XML file with embedded content - how to exclude text from translation

I've got an XML structure with nodes like this one:

<p id="260">This document covers the &lt;Model&gt;.</p>

I want the content of the <p> nodes to be translated, except for &lt;Model&gt.

I've set up an XML (Legacy Embedded Content) file type. In the Parser rules, <p> is set as translatable.

In Embedded Content (Legacy), I've set:

- checked Enable embedded content processing

- Document structure information: added a custom type named "Variable"

- tag definition rules: start tag&gt;  end tag &lt;  Tag pair, Not translatable.

Now in my preview, I expect a segment "This document covers the "

Instead, I get "This document covers the <Model>."

So my embedded content isn't being filtered out.
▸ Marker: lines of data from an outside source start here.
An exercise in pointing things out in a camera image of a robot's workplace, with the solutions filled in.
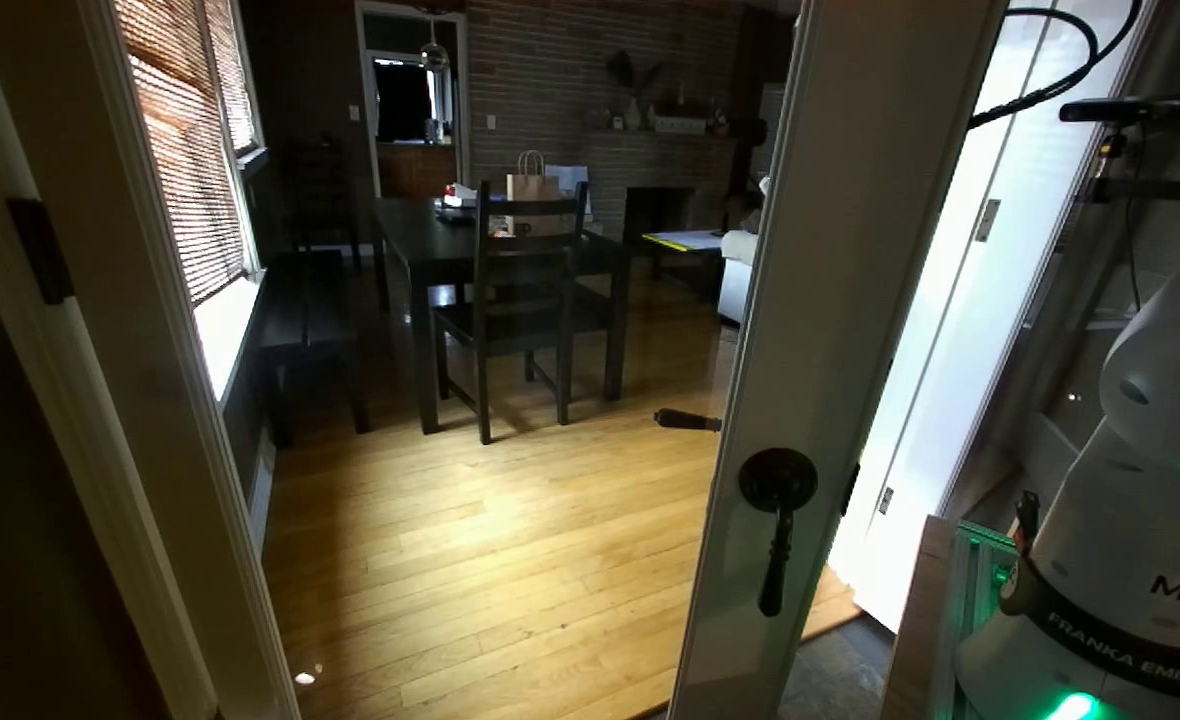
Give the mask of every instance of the wooden floor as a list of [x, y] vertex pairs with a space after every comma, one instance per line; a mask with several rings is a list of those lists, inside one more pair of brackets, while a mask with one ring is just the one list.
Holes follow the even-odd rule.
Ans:
[[[400, 314], [372, 315], [369, 402], [339, 395], [278, 454], [268, 586], [309, 720], [531, 718], [623, 720], [667, 700], [716, 431], [657, 430], [657, 408], [722, 411], [737, 328], [675, 286], [631, 288], [623, 402], [594, 402], [580, 354], [577, 420], [513, 369], [497, 443], [468, 408], [419, 438]], [[818, 586], [806, 633], [856, 616]]]

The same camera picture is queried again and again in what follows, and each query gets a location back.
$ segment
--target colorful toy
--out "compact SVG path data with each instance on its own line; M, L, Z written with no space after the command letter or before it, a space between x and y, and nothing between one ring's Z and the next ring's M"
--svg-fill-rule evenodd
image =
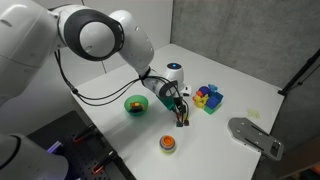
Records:
M203 108L208 114L212 114L220 107L223 95L218 92L218 87L209 84L208 87L202 86L196 91L196 95L192 100L197 108Z
M207 86L202 86L199 88L199 91L202 93L202 96L210 94L211 90Z
M173 153L176 149L176 143L173 137L164 135L160 139L160 148L165 153Z

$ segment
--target gray wall
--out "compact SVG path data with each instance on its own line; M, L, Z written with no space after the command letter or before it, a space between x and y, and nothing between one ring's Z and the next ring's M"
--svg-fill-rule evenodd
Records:
M172 21L172 43L279 87L320 48L319 0L174 0ZM276 120L287 151L320 132L319 71Z

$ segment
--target wire
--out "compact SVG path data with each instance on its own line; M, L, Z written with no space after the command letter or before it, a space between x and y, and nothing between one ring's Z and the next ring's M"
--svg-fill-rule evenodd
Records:
M131 82L129 82L128 84L124 85L122 88L118 89L117 91L113 92L112 94L109 94L108 96L104 96L104 97L100 97L100 98L90 98L90 97L86 97L80 93L79 96L84 98L84 99L88 99L88 100L102 100L102 99L106 99L106 98L109 98L115 94L117 94L118 92L120 92L121 90L123 90L124 88L126 88L127 86L131 85L132 83L136 83L137 81L139 81L140 79L135 79L135 80L132 80Z
M182 101L186 104L186 106L187 106L187 117L186 117L186 119L188 120L188 118L189 118L189 105L188 105L188 103L184 100L184 99L182 99Z
M177 92L177 94L178 94L179 99L182 99L182 101L186 104L186 108L187 108L187 117L186 117L186 119L188 119L188 116L189 116L189 106L188 106L188 103L181 97L178 88L177 88L171 81L169 81L168 79L166 79L166 78L164 78L164 77L161 77L161 76L147 76L147 78L155 78L155 79L161 80L162 82L164 82L164 80L165 80L165 81L167 81L169 84L171 84L171 85L175 88L175 90L176 90L176 92ZM183 116L181 117L181 119L182 119L181 121L180 121L179 119L178 119L178 121L184 123L184 117L183 117Z
M147 76L146 78L157 79L157 80L160 80L161 82L163 82L164 84L166 84L166 82L165 82L163 79L169 81L168 79L163 78L163 77L161 77L161 76ZM179 115L178 115L178 113L176 112L176 110L178 110L180 114L181 114L181 112L180 112L178 106L177 106L175 103L174 103L174 105L175 105L175 111L174 111L174 112L176 113L177 120L178 120L179 122L182 122L183 119L182 119L181 121L179 120Z
M79 99L84 102L85 104L88 104L88 105L91 105L91 106L103 106L103 105L106 105L106 104L109 104L115 100L117 100L118 98L120 98L134 83L136 83L137 81L139 81L140 79L135 79L131 82L129 82L128 84L124 85L122 88L120 88L119 90L117 90L116 92L108 95L108 96L105 96L105 97L101 97L101 98L90 98L90 97L86 97L82 94L79 93L79 91L71 84L71 82L68 80L68 78L66 77L66 75L64 74L63 72L63 69L62 69L62 64L61 64L61 53L60 53L60 50L57 50L54 52L54 55L55 55L55 58L57 60L57 63L58 63L58 66L59 66L59 70L60 70L60 74L64 80L64 82L69 86L70 90L79 97ZM119 96L117 96L115 99L109 101L109 102L106 102L106 103L102 103L102 104L92 104L92 103L88 103L86 102L84 99L88 99L88 100L101 100L101 99L106 99L108 97L111 97L117 93L119 93L121 90L123 90L124 88L126 88L127 86L129 86L127 89L125 89Z
M115 100L119 99L134 83L136 83L137 81L139 80L142 80L141 78L137 78L137 79L134 79L132 80L131 82L127 83L126 85L124 85L123 87L121 87L120 89L118 89L117 91L113 92L112 94L109 94L107 96L104 96L104 97L100 97L100 98L92 98L92 97L86 97L84 95L82 95L81 93L79 93L79 91L71 84L71 82L68 80L68 78L66 77L66 75L64 74L63 72L63 68L62 68L62 64L61 64L61 53L60 53L60 50L57 50L54 52L54 55L55 55L55 58L56 58L56 61L58 63L58 66L59 66L59 70L60 70L60 74L64 80L64 82L69 86L69 88L71 89L71 91L78 96L78 98L85 104L87 105L90 105L90 106L104 106L104 105L107 105L107 104L110 104L112 102L114 102ZM146 78L154 78L154 79L157 79L157 80L160 80L161 82L163 82L164 84L166 84L165 81L167 81L170 85L172 85L173 88L175 88L176 90L176 93L178 94L178 98L179 100L182 99L182 102L184 102L186 104L186 108L187 108L187 117L186 119L188 119L188 116L189 116L189 106L188 106L188 103L181 97L180 95L180 92L178 90L178 88L171 82L169 81L168 79L164 78L164 77L161 77L161 76L147 76ZM105 103L101 103L101 104L92 104L92 103L89 103L87 101L85 101L84 99L87 99L87 100L102 100L102 99L106 99L106 98L109 98L117 93L119 93L120 91L122 91L123 89L125 89L121 94L119 94L116 98L108 101L108 102L105 102ZM172 95L172 97L174 96L174 94L172 93L171 91L171 88L169 88L169 91ZM180 114L180 108L177 106L177 104L175 103L175 111L178 111ZM179 122L182 122L184 123L184 117L183 117L183 114L182 114L182 117L181 117L181 121L179 120L179 117L177 116L177 120Z
M318 64L318 66L316 68L314 68L314 70L312 70L307 77L305 77L302 81L298 82L295 86L291 87L289 90L288 90L288 93L295 89L296 87L299 87L299 86L302 86L303 83L320 67L320 64Z
M86 102L84 99L82 99L81 96L78 96L78 97L79 97L79 99L80 99L82 102L84 102L84 103L87 104L87 105L90 105L90 106L104 106L104 105L110 104L110 103L112 103L113 101L119 99L134 83L130 84L130 86L127 87L119 96L117 96L117 97L114 98L113 100L111 100L111 101L109 101L109 102L106 102L106 103L92 104L92 103Z

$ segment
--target small orange object
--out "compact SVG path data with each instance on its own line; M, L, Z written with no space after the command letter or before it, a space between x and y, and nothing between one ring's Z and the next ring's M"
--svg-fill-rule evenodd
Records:
M171 148L174 145L174 139L171 136L165 135L161 138L161 144L165 148Z
M314 166L311 170L320 175L320 165Z
M203 94L202 94L202 92L201 92L201 91L196 91L196 94L197 94L198 96L200 96L200 97L202 97L202 96L203 96Z

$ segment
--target blue toy block
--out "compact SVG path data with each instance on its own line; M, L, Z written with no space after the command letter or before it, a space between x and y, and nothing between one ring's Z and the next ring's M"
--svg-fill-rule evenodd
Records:
M210 91L213 93L218 91L218 87L213 84L208 84L208 87L209 87Z
M219 103L222 101L222 98L223 98L223 95L218 92L212 93L210 94L210 96L215 97L219 101Z
M210 109L214 109L219 103L219 100L215 97L209 97L205 105Z
M199 91L202 93L203 96L210 95L211 90L207 86L202 86L199 88Z

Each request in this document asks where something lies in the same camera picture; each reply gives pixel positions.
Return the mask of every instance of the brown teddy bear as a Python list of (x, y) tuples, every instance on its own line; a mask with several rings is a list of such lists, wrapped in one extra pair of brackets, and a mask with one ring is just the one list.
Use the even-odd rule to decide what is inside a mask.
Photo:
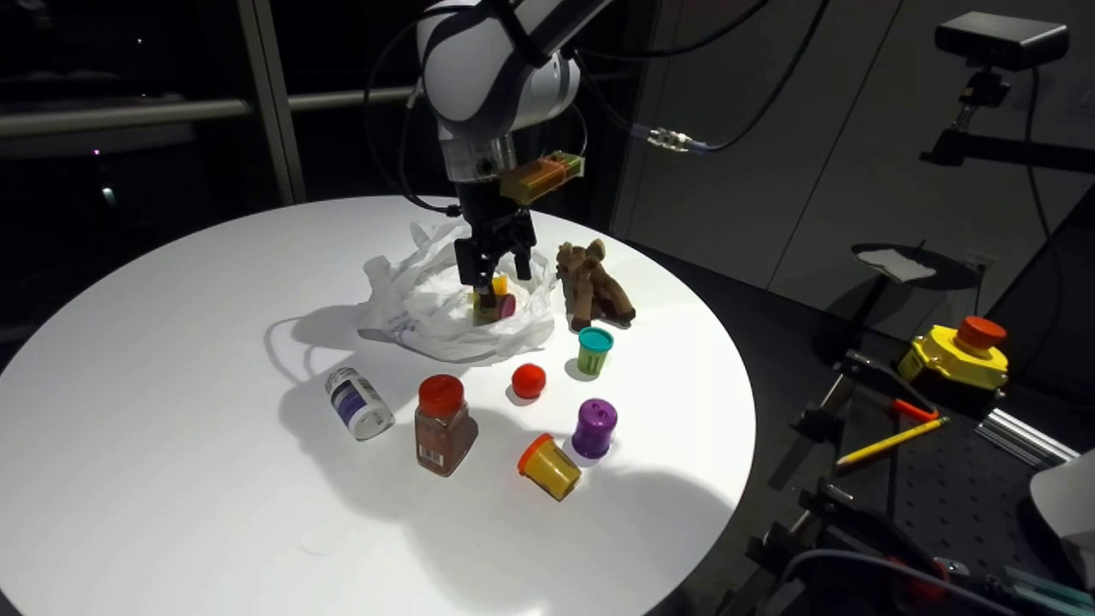
[(601, 270), (605, 247), (590, 239), (581, 247), (557, 247), (554, 275), (562, 278), (562, 291), (566, 301), (572, 329), (585, 329), (590, 320), (630, 327), (637, 307), (630, 306), (625, 291)]

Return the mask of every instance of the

I'm doing something wrong, but what?

1
2
3
4
5
6
7
8
9
10
11
12
13
14
15
16
17
18
19
<?xml version="1.0" encoding="UTF-8" ?>
<?xml-stylesheet type="text/xsl" href="AuthorIT.xslt"?>
<AuthorIT version="20.3.1.40442" xmlns="http://www.authorit.com/xml/authorit" xmlns:xsi="http://www.w3.org/2001/XMLSchema-instance" xsi:schemaLocation="http://www.authorit.com/xml/authorit AuthorIT.xsd">
<Objects>
<Book wordcount="25">
<Object>
<Description>Headers and Footers</Description>
<GUID>9e6905caaefa4b019204e85a0bd8789e</GUID>
<ID>6116</ID>
<VariantParentID>4091</VariantParentID>
</Object>
<ContentsNodes>
<Node id="4092"></Node>
<Node id="4093"></Node>
<Node id="4094"></Node>
<Node id="11821"></Node>
</ContentsNodes>
<VariableAssignments>
<VariableAssignment>
XXXXXXXXXXXXXXXXXXXXXXXXXXXXXXXXXXXXXXXXXXXXXXXXXX
AIT variables test filter.zip

  • Try this:

    &gt; and &lt; are < and >, but in an XML element they are escaped. When Studio extracts the content, it will have: "This document covers the <Model>."

    Daniel

    (Edited)

    emoji


    Generated Image Alt-Text
    [edited by: Trados AI at 2:57 PM (GMT 0) on 1 Mar 2024]
  • In general, it's nice to provide a sample file, it just helps those who are willing to help...

    I made one up from the information you disclosed:

    Then I created a custom XML file type based on the XML 2 file type. These file types are just easier to set up than the legacy file type, with only some drawbacks.

    All customization is in the parser and embedded content sections of that file type, so it's really a 3 minute job:

    This is how Studio displays the content before I set up the embedded content processing:

    Embedded content screen:

    Rule:

    Result:

    Unless there are more requirements this is a really simple task in Studio and you can find many different ways of tackling it.

    Daniel

  • I've attached a test file to my original post now, sorry about that.
    - I have a number of existing XML filters (based on the XML (Legacy Embedded Content) file type)  I'd like to add this to. These have ~50 parser rules each, so it'd take a while to replace them with new with new filters.

    - I made a new XML 2 filter to try your suggestion. I've set it up the way you indicate, but the Preview still suggests the variables are translatable.

    - It seems to me that the conversion of &lt; and &gt; is optional: this is a setting in Entities->HTML Special. Tried both with and without entity conversion, with both options the Preview still suggests the variables are translatable.

    I suspect part of the trouble is that <Model> isn't an XML element. It's half of a tag pair.

  • The Entity conversion is when Trados Studio writes content, it's not about how content is read.

    &lt;Model&gt; is indeed not an XML element, it's embedded content. AFAIK you can't work with parser rules here, you must work with an embedded content processor of some kind.

    Daniel

  • Thanks to Daniel's info I was able to modify the filter.

    This is what I ended up doing (this is for an XML Legacy filter, for the new XML filter format it's slightly different):

    1. In the parser rules, every tag that can contain a variable must have a 'Context' entry.
    2. To add a context entry:
      double-click the tag
      in the 'edit rule' dialog, click 'Edit'.
      In the Structure Information Properties dialog, click 'Add'.
      In the Add Structure Information dialog, click in the Name field.
      Enter a context name, for example 'text'.
      Make a note of the Identifier field.
      If the Name field contains upper case letters, these will be converted to lowercase in the Identifier field.
    3. On the Embedded Content (Legacy) page, check the 'Enable embedded content processing' check box.
    4. In the 'Document structure information' field, add the Identifier for each tag you want to filter the variable names in. If you add the Name field, it won't work. So 'text' and not 'Text'.
    5. In the Tag Definition Rules area, add the rule, in my case the start tag is <.*?>
    6. Click Advance to set the segmentation rule. I chose Include.